◆ Work to be completed ◆
Starting with the line that holds "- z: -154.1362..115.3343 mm" and stopping after the line that holds "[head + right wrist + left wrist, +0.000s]", repeat the lines below word for word, without the pictures.

(Records contained in a dataset)
= Beginning of Section =
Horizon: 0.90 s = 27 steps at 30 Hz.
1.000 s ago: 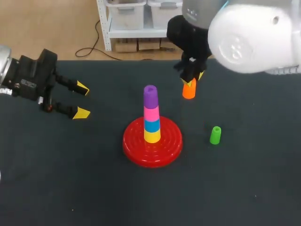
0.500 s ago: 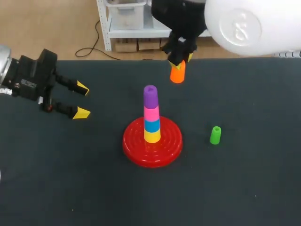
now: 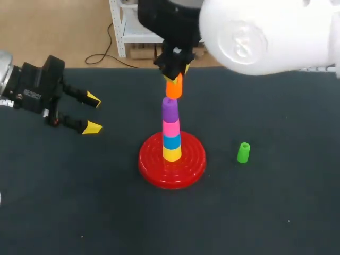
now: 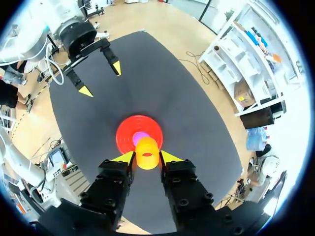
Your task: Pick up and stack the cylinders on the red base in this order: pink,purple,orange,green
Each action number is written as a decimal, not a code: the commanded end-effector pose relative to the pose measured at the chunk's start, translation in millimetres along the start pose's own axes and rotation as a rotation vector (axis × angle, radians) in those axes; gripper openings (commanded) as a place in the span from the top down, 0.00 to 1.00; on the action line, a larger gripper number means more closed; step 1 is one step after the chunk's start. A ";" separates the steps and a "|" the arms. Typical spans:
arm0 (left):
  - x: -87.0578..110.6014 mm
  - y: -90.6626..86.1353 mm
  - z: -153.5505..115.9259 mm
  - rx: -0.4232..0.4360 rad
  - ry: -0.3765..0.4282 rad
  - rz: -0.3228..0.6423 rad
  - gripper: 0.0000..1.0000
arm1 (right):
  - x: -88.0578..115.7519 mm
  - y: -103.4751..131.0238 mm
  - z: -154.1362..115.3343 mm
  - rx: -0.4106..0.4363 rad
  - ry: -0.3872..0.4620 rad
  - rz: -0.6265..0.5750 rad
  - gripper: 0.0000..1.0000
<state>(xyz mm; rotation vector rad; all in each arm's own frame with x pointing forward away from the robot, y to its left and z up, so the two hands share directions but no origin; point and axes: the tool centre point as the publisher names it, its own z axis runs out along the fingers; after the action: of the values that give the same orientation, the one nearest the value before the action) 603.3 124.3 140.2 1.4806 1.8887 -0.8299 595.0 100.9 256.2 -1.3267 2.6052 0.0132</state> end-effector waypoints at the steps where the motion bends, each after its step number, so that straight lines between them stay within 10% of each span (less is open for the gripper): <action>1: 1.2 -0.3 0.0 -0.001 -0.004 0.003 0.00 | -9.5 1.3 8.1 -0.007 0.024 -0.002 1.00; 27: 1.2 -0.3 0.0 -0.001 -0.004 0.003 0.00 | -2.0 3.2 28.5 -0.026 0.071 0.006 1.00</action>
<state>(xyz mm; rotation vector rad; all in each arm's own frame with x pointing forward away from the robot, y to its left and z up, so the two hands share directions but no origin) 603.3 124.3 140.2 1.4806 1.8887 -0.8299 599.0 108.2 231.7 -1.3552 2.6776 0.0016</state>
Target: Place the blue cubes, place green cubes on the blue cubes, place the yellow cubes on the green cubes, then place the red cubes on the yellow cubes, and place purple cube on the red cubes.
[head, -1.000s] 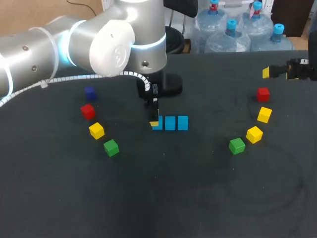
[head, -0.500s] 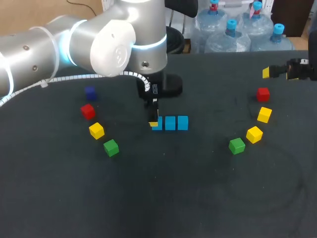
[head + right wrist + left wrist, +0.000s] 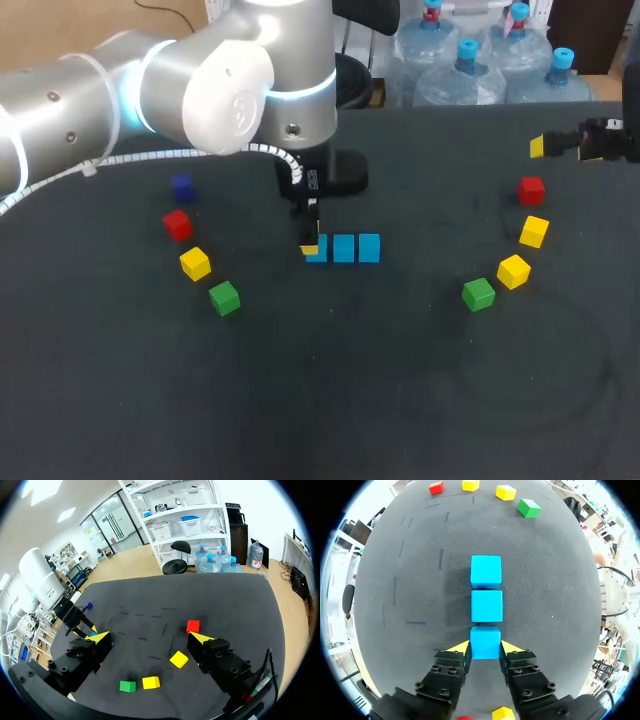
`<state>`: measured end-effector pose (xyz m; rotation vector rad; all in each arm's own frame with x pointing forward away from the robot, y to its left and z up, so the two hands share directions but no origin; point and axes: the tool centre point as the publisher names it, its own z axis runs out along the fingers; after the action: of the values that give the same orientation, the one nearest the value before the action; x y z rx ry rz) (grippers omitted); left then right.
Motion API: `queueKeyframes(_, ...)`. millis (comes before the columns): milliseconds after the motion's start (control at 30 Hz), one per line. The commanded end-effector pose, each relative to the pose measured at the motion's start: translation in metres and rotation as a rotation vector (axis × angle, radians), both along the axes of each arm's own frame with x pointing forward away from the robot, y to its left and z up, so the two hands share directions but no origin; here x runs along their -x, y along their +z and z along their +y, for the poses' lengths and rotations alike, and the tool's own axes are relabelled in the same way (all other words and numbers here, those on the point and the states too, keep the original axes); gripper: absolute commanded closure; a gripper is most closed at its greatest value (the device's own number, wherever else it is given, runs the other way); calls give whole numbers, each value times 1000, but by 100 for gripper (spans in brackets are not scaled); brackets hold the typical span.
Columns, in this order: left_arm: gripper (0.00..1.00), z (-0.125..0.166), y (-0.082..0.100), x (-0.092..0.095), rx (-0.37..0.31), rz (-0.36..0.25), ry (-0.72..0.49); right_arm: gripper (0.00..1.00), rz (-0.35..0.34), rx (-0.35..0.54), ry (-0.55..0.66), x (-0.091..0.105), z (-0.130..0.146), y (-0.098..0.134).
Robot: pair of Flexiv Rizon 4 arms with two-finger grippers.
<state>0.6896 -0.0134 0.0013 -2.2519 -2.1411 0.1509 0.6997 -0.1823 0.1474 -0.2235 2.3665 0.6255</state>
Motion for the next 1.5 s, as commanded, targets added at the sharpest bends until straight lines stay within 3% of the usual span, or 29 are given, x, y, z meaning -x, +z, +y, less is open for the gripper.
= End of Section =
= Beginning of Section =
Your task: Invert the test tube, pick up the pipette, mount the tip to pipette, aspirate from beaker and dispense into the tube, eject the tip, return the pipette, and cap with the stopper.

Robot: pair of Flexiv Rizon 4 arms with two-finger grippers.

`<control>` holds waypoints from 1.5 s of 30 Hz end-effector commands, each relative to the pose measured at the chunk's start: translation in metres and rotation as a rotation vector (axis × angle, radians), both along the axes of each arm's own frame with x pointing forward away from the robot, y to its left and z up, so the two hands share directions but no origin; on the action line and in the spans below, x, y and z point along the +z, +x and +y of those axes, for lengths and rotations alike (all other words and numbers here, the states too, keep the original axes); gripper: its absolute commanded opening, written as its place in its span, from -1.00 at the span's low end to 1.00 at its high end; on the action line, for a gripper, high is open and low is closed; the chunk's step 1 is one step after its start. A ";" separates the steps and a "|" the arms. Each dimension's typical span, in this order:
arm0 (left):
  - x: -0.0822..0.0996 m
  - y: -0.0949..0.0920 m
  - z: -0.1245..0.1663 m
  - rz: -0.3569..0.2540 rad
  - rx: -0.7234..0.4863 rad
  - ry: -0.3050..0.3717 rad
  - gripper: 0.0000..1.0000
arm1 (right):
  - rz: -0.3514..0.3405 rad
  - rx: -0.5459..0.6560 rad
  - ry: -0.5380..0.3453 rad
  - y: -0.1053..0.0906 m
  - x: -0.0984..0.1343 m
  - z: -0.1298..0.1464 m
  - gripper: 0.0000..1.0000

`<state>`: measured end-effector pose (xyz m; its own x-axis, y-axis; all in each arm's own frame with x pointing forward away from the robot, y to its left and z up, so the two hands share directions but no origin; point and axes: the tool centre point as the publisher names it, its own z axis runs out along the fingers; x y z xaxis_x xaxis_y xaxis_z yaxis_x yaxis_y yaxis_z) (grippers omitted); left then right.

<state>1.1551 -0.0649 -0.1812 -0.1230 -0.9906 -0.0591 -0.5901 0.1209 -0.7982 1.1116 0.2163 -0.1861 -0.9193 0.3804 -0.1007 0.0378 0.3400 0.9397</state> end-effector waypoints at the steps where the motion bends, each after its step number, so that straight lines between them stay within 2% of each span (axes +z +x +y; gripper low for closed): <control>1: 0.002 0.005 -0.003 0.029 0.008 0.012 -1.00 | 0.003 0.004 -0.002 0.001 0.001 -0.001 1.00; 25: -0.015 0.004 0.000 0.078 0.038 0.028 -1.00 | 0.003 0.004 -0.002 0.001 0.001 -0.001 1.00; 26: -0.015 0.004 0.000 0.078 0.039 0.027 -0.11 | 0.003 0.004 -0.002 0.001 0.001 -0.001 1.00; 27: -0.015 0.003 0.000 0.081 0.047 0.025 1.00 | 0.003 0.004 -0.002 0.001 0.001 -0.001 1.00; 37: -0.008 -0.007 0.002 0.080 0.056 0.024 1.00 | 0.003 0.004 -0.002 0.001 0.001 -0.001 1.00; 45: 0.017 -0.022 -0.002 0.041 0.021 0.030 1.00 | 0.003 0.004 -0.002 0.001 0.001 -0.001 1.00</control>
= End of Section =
◆ Your solution ◆
  - z: -154.1362..115.3343 mm
  - rx: -0.4106..0.4363 rad
  - ry: -0.3872..0.4620 rad
  - rz: -0.6265..0.5750 rad
  - gripper: 0.0000..1.0000
<state>(xyz mm; rotation vector rad; all in each arm's own frame with x pointing forward away from the robot, y to its left and z up, so the two hands share directions but no origin; point and axes: the tool centre point as the publisher names it, its own z axis runs out along the fingers; after the action: of the values that give the same orientation, the one nearest the value before the action) 603.3 124.3 140.2 1.4806 1.8887 -0.8299 595.0 100.9 256.2 -1.3267 2.6052 0.0132</state> end-effector waypoints at the steps where the motion bends, each after its step number, so that straight lines between them stay within 10% of each span (less is open for the gripper): <action>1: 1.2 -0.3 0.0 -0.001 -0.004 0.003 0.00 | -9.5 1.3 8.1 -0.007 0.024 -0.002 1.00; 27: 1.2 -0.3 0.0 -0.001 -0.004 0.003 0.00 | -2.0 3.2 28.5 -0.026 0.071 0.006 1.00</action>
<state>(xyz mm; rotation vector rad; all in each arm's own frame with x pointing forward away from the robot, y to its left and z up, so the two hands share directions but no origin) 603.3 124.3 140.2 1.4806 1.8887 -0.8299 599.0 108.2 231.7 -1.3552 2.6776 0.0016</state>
Target: Place the blue cubes, place green cubes on the blue cubes, place the yellow cubes on the green cubes, then place the red cubes on the yellow cubes, and place purple cube on the red cubes.
[head, -1.000s] 
[head, -0.500s] 
[head + right wrist + left wrist, +0.000s] 

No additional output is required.